### Task goal
Select all lines in the records that include "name".

┄┄┄┄┄┄┄┄┄┄

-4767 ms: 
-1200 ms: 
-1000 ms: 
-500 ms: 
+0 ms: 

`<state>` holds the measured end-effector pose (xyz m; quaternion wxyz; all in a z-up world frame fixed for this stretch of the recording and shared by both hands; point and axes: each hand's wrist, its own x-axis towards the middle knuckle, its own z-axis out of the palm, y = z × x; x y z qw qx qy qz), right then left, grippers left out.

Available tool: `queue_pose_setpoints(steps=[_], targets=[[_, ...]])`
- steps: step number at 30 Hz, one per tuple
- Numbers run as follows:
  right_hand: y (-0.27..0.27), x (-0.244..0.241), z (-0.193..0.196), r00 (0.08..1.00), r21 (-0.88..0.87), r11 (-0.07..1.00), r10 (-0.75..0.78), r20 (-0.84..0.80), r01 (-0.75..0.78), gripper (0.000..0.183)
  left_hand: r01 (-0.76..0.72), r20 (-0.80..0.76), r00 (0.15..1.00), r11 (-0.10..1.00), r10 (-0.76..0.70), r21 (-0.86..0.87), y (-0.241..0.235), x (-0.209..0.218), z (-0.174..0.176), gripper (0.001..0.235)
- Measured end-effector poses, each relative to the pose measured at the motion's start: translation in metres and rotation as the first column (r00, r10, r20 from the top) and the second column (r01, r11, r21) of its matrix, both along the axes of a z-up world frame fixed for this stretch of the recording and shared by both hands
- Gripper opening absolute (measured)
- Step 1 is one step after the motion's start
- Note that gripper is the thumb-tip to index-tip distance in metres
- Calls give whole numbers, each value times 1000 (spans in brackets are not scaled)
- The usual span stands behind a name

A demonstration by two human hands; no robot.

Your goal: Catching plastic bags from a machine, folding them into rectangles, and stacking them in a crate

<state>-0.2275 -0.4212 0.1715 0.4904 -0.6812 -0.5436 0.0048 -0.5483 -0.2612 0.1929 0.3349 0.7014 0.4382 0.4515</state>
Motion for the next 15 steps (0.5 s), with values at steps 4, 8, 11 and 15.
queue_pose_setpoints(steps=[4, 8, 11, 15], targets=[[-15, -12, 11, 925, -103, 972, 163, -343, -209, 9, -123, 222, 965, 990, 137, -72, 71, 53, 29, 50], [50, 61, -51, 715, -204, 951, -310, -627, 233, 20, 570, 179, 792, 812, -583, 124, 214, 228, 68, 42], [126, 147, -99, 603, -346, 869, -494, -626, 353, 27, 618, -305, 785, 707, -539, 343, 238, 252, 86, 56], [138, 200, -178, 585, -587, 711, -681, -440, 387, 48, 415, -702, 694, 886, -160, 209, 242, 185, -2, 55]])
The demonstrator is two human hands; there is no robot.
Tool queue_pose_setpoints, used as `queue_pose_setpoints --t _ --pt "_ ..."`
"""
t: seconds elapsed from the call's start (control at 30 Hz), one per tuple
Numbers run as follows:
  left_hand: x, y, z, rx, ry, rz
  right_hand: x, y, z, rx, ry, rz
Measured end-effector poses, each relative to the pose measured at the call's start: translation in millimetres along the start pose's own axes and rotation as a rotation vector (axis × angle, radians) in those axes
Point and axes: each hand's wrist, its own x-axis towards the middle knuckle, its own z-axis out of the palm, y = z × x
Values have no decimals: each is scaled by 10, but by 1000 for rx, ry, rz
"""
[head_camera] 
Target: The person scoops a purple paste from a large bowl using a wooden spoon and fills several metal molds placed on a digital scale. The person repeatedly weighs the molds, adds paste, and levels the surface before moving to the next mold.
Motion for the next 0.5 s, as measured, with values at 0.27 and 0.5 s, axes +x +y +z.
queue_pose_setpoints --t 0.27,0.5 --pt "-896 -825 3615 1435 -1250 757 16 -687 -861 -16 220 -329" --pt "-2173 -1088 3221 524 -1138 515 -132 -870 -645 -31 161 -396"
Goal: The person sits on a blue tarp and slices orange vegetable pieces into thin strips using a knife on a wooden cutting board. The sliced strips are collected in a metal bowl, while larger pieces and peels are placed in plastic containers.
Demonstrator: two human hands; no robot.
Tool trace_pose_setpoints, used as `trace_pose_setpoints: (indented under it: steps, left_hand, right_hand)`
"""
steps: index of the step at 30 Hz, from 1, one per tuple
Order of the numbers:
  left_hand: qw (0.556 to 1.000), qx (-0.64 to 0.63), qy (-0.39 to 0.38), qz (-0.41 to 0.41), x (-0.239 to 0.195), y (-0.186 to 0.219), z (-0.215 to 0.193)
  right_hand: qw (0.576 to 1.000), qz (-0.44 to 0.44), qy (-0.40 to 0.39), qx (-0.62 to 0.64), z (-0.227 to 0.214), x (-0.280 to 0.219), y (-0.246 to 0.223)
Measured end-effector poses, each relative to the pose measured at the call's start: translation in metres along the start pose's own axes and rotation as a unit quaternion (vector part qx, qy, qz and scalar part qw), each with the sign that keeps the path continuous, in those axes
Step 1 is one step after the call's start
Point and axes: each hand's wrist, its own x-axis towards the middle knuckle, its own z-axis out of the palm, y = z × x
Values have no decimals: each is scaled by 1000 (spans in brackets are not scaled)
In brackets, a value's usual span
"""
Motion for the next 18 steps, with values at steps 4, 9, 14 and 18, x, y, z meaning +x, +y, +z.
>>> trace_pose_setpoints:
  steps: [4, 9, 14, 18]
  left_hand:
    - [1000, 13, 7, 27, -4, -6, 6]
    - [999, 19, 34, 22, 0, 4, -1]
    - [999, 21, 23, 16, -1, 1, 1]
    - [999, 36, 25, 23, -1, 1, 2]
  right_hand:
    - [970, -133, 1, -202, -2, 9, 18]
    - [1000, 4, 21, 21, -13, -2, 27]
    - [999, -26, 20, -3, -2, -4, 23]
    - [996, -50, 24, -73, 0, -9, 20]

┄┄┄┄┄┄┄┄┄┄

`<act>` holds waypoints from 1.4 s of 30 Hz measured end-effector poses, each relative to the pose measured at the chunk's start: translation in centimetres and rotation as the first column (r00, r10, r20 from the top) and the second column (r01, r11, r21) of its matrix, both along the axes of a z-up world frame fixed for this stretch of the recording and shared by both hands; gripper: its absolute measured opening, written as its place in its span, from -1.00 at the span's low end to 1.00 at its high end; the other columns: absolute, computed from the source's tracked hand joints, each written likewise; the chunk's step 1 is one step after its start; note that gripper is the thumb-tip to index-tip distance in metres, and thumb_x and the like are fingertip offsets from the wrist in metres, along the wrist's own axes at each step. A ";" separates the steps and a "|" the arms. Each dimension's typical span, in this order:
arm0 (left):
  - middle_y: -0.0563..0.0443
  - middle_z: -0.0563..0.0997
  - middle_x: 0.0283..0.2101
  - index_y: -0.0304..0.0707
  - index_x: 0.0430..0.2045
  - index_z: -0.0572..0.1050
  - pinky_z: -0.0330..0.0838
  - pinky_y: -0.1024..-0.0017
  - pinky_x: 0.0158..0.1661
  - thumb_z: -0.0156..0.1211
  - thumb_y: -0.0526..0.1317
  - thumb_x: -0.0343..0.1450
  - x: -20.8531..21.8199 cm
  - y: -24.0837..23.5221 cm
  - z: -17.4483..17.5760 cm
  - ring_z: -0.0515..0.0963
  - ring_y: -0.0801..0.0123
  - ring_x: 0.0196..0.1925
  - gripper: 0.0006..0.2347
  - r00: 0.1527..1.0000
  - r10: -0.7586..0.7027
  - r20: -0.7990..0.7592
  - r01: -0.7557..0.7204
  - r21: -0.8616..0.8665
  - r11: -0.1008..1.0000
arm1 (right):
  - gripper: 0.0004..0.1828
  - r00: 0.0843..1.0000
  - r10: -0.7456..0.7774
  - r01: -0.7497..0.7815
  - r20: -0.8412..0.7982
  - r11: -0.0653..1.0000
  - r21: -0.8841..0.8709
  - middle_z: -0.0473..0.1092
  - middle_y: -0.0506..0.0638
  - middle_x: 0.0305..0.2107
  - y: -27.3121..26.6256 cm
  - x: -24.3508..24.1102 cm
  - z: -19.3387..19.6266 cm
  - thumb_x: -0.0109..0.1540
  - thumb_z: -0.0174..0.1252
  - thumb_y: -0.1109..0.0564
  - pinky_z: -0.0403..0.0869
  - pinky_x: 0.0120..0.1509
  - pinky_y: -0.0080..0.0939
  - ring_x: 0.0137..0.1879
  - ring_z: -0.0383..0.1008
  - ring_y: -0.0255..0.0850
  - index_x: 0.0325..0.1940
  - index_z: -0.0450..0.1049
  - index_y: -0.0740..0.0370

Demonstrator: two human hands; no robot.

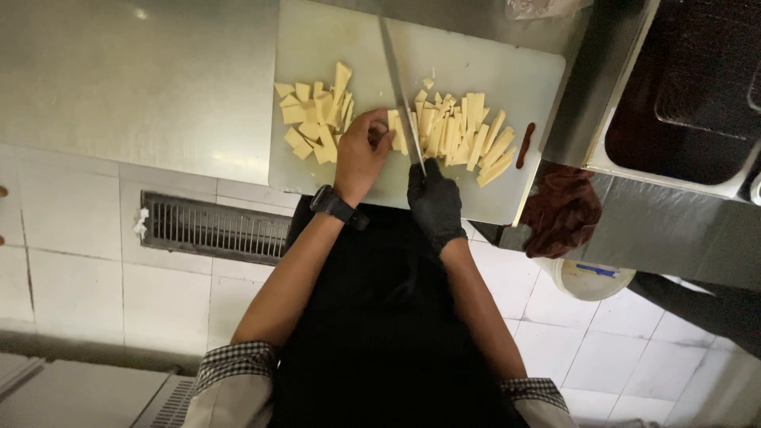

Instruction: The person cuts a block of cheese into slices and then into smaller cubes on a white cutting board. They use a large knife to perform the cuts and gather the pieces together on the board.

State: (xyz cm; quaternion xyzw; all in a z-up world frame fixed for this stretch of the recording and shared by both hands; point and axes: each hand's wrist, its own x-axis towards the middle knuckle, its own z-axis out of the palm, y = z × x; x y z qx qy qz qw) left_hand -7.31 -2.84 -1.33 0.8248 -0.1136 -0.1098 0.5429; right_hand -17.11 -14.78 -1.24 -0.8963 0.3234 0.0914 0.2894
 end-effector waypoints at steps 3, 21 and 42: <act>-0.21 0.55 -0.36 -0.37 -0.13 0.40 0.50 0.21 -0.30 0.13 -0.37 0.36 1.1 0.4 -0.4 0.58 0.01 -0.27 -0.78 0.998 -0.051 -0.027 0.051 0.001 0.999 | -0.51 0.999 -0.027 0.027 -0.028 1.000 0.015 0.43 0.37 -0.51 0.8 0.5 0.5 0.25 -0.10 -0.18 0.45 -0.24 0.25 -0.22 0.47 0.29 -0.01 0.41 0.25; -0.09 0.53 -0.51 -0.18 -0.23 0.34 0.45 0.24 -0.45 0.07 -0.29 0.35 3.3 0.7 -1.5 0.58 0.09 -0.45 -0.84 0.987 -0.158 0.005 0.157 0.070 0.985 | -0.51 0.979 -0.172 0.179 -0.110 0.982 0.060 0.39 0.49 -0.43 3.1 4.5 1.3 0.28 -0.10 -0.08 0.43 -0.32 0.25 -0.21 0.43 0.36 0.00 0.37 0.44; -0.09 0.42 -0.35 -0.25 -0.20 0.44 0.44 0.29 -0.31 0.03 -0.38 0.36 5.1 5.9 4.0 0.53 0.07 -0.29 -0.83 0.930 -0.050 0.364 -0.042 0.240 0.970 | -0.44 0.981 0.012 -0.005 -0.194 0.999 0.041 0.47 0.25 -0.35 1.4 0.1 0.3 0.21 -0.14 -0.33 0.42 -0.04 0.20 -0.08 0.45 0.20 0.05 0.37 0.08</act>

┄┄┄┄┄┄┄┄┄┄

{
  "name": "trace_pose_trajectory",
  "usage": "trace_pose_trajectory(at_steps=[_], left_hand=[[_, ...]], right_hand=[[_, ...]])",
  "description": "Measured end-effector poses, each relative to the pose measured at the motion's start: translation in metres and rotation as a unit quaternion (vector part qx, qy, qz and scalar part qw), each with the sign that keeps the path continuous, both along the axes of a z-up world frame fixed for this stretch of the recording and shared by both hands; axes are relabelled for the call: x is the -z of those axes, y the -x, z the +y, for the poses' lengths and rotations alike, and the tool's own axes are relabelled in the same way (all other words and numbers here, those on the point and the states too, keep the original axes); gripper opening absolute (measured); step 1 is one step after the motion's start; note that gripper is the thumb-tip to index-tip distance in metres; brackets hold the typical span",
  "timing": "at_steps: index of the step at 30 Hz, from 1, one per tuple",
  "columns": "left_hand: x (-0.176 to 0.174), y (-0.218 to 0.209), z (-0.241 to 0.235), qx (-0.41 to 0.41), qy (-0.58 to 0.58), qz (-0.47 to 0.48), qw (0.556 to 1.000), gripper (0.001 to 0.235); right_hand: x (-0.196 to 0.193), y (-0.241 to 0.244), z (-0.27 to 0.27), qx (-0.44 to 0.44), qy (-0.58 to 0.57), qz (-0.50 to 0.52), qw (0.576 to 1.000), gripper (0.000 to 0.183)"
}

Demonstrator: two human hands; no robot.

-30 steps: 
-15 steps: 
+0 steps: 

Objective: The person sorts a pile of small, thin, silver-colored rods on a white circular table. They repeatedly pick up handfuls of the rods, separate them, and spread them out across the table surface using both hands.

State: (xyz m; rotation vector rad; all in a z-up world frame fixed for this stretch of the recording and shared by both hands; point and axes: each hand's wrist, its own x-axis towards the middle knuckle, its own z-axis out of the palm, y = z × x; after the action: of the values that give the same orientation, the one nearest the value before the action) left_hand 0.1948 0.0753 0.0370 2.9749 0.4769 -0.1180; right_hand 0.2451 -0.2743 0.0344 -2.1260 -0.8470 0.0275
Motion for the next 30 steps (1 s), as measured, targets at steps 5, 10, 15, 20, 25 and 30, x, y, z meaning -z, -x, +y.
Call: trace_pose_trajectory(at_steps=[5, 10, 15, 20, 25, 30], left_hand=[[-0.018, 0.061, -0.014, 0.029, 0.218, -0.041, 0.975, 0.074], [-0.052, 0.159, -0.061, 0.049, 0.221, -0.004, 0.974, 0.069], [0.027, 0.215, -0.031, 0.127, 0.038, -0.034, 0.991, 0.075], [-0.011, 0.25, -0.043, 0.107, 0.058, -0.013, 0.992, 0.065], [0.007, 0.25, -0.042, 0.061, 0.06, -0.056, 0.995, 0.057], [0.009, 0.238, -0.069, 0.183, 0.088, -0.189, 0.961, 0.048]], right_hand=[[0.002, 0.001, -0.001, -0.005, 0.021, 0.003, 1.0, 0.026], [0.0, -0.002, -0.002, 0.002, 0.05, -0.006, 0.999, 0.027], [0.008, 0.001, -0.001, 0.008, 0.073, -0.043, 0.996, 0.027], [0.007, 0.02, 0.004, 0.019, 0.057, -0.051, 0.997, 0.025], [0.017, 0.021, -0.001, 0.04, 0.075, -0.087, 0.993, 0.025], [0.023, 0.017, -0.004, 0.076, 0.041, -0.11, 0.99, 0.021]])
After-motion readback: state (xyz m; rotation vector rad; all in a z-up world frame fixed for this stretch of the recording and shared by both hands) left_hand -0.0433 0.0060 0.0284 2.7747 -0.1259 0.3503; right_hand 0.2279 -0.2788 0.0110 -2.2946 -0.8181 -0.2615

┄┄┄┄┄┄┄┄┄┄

### Problem solution
- The usual span stands behind a name
  "name": "trace_pose_trajectory",

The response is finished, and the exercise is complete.